A fire resistant glass partition having at least one field formed of a multi-layer fireproof glass and equipped with fittings for fastening and/or closing elements. An end face of a pane is covered all around with an edge-gripping sealing profile of an elastic material which, at least in its region facing the end face of the pane, is provided with a material that foams under the influence of heat. The fitting components extending into the edge region are also covered by the sealing profile, with the total thickness in the enclosed region essentially corresponding to the total thickness of the pane. In this way it becomes possible for fire resistant glass partitions to also employ the panes as self-supporting structural components and to also make the joints fire resistant.

Description

BACKGROUND OF THE INVENTION

1. Field of the Invention

The invention relates to a fire resistant glass partition having at least one field formed of a pane of fireproof glass which is equipped with fittings for fastening and/or closing elements.

2. Description of the Related Art

Fire resistant glass partitions have in the past been designed in such a way that a sash was built of metal profiles into which a pane of fireproof glass was inserted and held by appropriate glass holding strips. By appropriate cover of a fire resistant material on the faces of the metal profiles facing into a room, the required fire resistance was then realized also for the region of the metal profiles. This technique was employed for stationary glass partitions, glass partitions equipped with glass doors, as well as for fire resistant glass doors alone. Accordingly, the term "glass partition" in the sense of the present invention includes a simple fire resistant door which is formed by a single field of fireproof glass as well as multi-field stationary glass partitions with and without doors. Such glass partitions have been found to be satisfactory, but do not quite meet modern architectural requirements with respect to large-area glass partitions.

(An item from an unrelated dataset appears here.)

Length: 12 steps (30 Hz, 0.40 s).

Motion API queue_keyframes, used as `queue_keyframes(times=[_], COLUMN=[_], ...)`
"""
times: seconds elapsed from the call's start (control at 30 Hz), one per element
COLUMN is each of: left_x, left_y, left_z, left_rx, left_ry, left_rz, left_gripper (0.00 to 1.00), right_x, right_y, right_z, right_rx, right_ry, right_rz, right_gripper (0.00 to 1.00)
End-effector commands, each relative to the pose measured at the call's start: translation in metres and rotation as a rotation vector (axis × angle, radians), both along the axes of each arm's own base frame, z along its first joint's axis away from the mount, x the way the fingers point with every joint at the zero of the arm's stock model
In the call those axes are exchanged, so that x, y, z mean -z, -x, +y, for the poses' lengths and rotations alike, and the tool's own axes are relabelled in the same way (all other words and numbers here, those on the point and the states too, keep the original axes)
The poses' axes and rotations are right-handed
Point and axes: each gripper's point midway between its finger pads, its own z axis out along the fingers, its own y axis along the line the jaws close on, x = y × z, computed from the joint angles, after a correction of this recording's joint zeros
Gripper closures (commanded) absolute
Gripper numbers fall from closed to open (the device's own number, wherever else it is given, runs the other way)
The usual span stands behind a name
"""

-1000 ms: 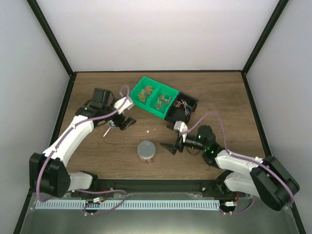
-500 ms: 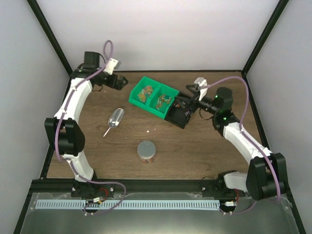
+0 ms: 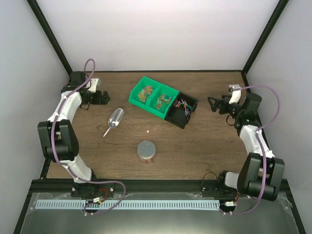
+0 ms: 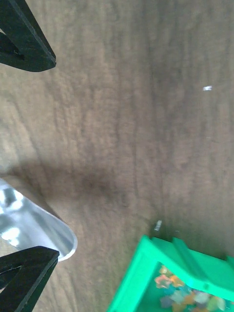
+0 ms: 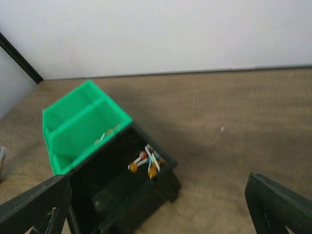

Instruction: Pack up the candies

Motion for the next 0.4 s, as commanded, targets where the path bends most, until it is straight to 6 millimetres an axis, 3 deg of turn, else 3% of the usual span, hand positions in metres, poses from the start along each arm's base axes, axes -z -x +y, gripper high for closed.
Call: queue_keyframes(times=[0.0, 0.37], left_x=[-0.004, 0.0], left_y=[0.016, 0.024], left_z=[0.007, 0.009], left_rx=[-0.033, -0.081], left_ry=[-0.042, -0.029], left_rz=[-0.038, -0.028], left_gripper=[0.0, 0.0], right_x=[0.014, 0.022], right_y=[0.022, 0.039], right_z=[0.001, 0.004], right_rx=[0.003, 0.037], right_ry=[0.019, -0.047], right_rz=[0.033, 0.05], right_gripper=[0.0, 0.0])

Glass partitions of normal construction and employing so-called safety glass are known to be constructed in such a way that the glass panes are fixed as self-supporting components in the wall, floor and ceiling region. Adjacent glass panes are connected with one another by a thin permanently elastic silicone putty joint. Any fittings that might be required, particularly in the door region, for door strips, locks and handles, are fastened in such a way that the glass pane is provided with holes and the fittings are fixed by through-going screws and clamping plates that rest on both sides. Even if fireproof glasses are employed, a glass partition of such a design does not meet the requirements placed on it as a fire resistant partition.

SUMMARY OF THE INVENTION

It is the object of the invention to provide a fire resistant, sash-less glass partition of the above-defined type.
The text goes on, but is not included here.